Throughout the game and over the past number of matches there has been evidence for all to see that Berbatov is a player who is so frustrated.
Frustrated at the lack of support through the team’s style of play where he so often, even at home, is the lone striker.
Frustrated at the inability of the other players to provide a pass that will create a meaningful chance for him to strike on goal.
Frustrated at other players not reading the game and moving into space to receive a forward pass.
Frustrated at the lack of support as he chases across the field trying to close defenders down and then discovers that there’s no-one backing him up.
Frustrated with his own play that he hasn’t been able to get away from the three defenders marking him. When a defender takes the ball from him he does a jump of frustration or looks to the sky in annoyance. Opposition players know that Spurs play so deep that they can isolate Berbatov and limit his contribution.
Frustrated at refereeing decisions which go against him.
I’m not suggesting that Berbatov is playing to get away or that he’s not giving his all throughout a game. He created the opportunity for the first goal when winning the corner and he celebrated both goals with the same enthusiasm as everyone else but it’s been a long season and the lack of success and the disappointments of the last few weeks are clearly getting to him.
A telling image from the final moments of the game - with Spurs again looking unlikely to get any reward for their efforts - was Robinson wanting to take a free kick on the edge of his penalty area and desperately trying to attract Berbatov’s attention. Berbatov was just walking slowly forward, head down not looking to see what was happening - it was if he felt he had done all that he could on the day and had nothing left to give.
Of course, Berbatov can’t just announce that he’s going as Klinsmann did in 1995 but if a top club makes it known that they’re interested and offers a big transfer fee what chance have Spurs of keeping him? If an offer comes where the player will have the opportunity to play at the highest level in the Champions League, with the opportunity to play alongside other top class players, with the chance to win silverware and with a big salary on offer – he can’t be blamed for looking enviously in their direction.
What can Tottenham offer against that? Possible UEFA Cup competition and there’s no guarantee that that will be achieved and then more of the same just like this year.
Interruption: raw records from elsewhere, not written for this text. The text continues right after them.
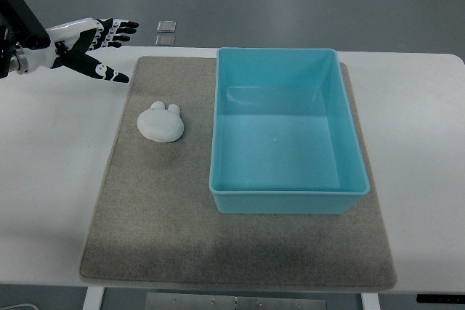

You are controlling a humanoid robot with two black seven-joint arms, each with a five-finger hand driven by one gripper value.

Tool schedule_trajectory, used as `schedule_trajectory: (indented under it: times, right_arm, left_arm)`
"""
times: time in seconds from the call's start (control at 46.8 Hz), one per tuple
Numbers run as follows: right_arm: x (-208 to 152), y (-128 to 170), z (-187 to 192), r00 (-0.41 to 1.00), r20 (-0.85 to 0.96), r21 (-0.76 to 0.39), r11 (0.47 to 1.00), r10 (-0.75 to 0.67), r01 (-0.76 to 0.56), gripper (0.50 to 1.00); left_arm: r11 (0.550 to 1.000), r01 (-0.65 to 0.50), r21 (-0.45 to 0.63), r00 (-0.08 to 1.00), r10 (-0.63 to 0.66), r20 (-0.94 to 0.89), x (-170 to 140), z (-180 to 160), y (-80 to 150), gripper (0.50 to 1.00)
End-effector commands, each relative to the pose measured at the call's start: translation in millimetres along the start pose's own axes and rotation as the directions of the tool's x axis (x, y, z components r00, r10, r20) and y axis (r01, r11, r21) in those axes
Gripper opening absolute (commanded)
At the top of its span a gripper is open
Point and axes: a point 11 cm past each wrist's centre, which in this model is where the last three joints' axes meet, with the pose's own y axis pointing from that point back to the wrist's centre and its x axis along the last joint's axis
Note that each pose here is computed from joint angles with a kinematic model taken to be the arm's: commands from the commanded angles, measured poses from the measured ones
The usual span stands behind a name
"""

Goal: Place white toy into blue box with left hand
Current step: 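Reach the left hand down toward the white rabbit toy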

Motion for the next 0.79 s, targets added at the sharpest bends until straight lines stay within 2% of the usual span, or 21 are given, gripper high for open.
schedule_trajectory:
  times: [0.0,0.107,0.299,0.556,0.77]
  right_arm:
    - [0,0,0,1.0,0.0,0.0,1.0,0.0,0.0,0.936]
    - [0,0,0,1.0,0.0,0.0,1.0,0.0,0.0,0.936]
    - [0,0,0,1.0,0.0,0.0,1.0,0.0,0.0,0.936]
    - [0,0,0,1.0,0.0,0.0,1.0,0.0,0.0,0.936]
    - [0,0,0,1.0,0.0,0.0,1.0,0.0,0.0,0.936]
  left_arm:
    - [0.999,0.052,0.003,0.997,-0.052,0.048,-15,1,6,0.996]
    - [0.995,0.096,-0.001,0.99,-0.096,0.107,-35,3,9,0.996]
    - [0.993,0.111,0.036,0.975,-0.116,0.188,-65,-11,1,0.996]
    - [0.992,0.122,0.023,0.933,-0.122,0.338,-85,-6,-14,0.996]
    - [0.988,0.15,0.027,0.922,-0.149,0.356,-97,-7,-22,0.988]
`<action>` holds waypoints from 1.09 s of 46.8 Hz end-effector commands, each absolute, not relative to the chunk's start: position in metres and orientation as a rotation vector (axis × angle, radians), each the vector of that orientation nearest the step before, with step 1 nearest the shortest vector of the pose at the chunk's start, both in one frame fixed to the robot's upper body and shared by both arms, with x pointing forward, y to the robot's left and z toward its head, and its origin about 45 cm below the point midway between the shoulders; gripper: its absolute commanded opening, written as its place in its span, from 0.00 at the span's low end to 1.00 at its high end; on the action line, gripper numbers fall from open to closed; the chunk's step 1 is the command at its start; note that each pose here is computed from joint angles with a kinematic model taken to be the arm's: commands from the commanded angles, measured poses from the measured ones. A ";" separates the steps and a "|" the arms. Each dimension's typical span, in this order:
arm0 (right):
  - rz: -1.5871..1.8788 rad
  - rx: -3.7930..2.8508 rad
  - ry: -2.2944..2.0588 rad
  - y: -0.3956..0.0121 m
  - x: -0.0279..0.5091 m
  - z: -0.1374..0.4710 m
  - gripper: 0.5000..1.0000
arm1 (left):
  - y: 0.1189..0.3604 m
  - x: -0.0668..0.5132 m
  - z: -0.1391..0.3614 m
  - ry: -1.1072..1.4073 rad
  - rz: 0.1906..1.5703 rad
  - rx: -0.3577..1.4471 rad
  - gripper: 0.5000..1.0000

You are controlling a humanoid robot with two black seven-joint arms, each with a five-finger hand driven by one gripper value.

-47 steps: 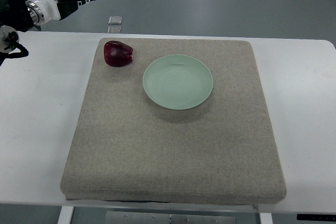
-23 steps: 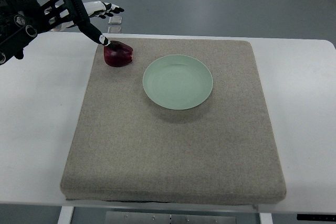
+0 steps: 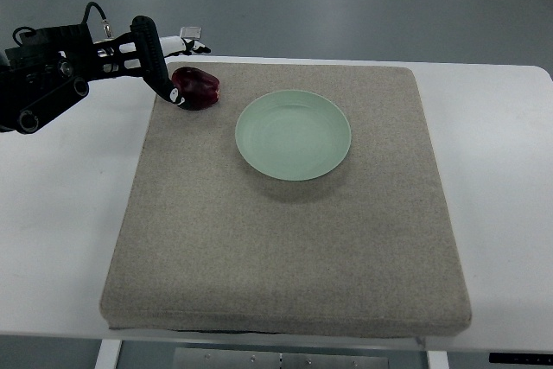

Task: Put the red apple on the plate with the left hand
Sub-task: 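Lower the left hand onto the red apple and close fingers around it, then lift the red apple and carry it over the pale green plate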

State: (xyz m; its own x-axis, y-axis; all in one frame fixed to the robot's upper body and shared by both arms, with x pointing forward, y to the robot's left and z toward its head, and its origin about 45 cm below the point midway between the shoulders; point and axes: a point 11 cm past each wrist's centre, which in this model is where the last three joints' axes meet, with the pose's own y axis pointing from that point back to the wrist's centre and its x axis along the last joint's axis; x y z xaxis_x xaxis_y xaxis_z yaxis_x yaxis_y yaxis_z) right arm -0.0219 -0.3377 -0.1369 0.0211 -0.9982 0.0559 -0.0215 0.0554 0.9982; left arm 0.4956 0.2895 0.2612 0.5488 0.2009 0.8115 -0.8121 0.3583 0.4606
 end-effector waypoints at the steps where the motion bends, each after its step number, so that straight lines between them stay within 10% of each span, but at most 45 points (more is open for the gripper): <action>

It was Spurs’ inability to provide European football that gave Klinsmann the opportunity to move on and it could happen again with Berbatov. The next four games will have such a significant bearing on Tottenham’s and Berbatov’s future.
As I said at the start I do hope I’m wrong – Spurs need Berbatov next season, not money in the bank or to spend on lesser players. Remember we replaced Jurgen Klinsmann with Chris Armstrong and Teddy Sheringham was unimpressed. Berbatov would be equally difficult to replace. Spurs’ future depends on keeping their best players and adding to the quality in order to make improvements year on year. It will be another long summer in the transfer market.